University Hospital of Tours, Neuroradiology Department, 2, boulevard Tonnellé, 37000 Tours, France.
University Hospital of Tours, Neuroradiology Department, 2, boulevard Tonnellé, 37000 Tours, France.
J Neuroradiol. 2020 May;47(3):193-196. doi: 10.1016/j.neurad.2019.02.010. Epub 2019 Mar 7.
Web shape modification (WSM) has previously been associated with aneurysm recurrence. We report here our five-year experience of WEB device use with a quantitative approach of the WSM phenomenon.

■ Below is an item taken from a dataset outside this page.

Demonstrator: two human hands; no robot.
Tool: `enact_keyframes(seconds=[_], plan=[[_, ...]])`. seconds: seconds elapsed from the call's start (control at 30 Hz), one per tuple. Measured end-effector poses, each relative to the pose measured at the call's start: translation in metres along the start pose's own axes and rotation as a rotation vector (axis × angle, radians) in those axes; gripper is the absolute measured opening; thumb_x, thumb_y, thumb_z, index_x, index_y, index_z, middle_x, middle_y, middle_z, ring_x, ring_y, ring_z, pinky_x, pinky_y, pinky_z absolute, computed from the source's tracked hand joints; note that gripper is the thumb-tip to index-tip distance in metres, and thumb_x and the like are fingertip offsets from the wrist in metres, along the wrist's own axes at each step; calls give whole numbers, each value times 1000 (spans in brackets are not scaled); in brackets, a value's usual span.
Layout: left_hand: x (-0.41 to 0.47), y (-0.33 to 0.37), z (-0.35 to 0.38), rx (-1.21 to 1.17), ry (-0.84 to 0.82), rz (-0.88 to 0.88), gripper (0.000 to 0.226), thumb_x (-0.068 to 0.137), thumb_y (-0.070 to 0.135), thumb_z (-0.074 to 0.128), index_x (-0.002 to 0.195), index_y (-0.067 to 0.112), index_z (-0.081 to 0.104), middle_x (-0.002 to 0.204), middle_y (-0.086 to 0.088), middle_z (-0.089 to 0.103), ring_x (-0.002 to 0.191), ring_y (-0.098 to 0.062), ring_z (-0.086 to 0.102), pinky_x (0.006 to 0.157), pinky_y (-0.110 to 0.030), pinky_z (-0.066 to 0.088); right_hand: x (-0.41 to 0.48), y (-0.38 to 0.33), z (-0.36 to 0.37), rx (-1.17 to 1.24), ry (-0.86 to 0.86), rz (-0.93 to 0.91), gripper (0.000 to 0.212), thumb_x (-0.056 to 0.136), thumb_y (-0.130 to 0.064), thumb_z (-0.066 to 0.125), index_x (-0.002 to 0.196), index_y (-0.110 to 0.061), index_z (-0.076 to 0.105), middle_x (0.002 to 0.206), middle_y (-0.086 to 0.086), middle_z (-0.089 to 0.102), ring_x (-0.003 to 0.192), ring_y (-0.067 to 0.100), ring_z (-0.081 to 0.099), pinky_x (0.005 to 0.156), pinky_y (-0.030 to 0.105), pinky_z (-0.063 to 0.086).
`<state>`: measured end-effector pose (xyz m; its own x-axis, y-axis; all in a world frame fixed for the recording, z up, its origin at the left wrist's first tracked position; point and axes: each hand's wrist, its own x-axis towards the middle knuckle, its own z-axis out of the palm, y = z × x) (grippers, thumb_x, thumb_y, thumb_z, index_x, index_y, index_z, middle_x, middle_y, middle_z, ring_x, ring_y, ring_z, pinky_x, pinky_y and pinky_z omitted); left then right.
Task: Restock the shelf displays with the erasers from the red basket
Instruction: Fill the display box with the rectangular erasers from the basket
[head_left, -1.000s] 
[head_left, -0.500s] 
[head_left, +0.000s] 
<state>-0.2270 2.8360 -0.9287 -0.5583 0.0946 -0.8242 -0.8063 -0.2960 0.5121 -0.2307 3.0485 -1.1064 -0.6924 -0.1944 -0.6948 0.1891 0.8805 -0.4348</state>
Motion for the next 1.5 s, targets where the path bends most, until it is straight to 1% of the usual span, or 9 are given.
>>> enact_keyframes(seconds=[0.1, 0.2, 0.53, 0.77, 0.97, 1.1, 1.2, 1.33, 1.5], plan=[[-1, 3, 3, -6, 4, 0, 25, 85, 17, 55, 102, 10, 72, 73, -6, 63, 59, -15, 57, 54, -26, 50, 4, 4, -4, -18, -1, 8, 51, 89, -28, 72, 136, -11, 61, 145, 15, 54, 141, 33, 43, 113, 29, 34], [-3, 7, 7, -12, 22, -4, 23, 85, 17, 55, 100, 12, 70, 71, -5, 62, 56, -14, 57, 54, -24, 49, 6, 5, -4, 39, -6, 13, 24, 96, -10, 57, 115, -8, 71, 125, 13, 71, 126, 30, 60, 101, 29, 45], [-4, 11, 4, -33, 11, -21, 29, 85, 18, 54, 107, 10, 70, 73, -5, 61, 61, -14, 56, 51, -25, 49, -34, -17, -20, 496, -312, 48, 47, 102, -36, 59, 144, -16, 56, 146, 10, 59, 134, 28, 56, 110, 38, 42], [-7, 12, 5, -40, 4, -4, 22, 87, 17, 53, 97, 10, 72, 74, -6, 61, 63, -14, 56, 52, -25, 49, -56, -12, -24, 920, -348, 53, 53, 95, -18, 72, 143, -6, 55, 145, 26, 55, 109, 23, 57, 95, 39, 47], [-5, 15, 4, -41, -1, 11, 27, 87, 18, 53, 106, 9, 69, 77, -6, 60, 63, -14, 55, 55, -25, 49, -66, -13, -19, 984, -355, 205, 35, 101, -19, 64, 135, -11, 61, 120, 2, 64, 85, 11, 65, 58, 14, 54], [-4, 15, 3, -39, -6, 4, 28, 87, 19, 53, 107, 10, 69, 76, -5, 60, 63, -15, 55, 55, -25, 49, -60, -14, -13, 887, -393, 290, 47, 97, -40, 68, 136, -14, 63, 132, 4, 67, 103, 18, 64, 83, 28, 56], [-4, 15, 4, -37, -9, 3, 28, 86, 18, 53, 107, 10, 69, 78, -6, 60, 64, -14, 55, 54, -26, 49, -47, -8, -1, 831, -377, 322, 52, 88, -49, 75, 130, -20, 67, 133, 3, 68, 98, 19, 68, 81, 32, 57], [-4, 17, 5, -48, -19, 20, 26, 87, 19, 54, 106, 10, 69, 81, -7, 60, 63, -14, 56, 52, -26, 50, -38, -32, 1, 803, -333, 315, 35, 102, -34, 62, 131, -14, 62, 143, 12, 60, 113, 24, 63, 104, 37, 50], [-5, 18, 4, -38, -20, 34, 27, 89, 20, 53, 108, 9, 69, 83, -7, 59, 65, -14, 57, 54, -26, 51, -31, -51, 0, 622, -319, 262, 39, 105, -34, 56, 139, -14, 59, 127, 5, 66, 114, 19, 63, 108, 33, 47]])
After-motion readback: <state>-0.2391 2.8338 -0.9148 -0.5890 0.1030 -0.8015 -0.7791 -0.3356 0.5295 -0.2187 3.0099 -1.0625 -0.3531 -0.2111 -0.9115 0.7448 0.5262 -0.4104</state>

From July 2012 to July 2017, 50 patients with 51 unruptured aneurysms treated with the WEB device have been prospectively enrolled in our data base and retrospectively analyzed. An independent "core lab" evaluated anatomical results and potential WSM in DSA follow-up. We defined the WSM ratio (WSMr) as a relative index between the height and the width of the device in working projections which gave an evaluation of the device deformation over the time.
During the total follow-up period, WSM was observed in 35/48 aneurysms (72.9%). Adequate occlusion rates were 87.0% and 92.6% with and without WSM respectively (P = 0.65). 30 out the 35 (85.7%) shape modifications were already noticed at short-term follow-up (6-month DSA). 33 patients had 2 DSA controls and WSMr measurements were available in 24 patients: 18 (75%) with WSM and 6 (25%) without WSM. In the group with WSM, WSMr values were 0.80 in post-embolization, 0.52 at the first DSA angiogram and 0.42 at the second DSA angiogram.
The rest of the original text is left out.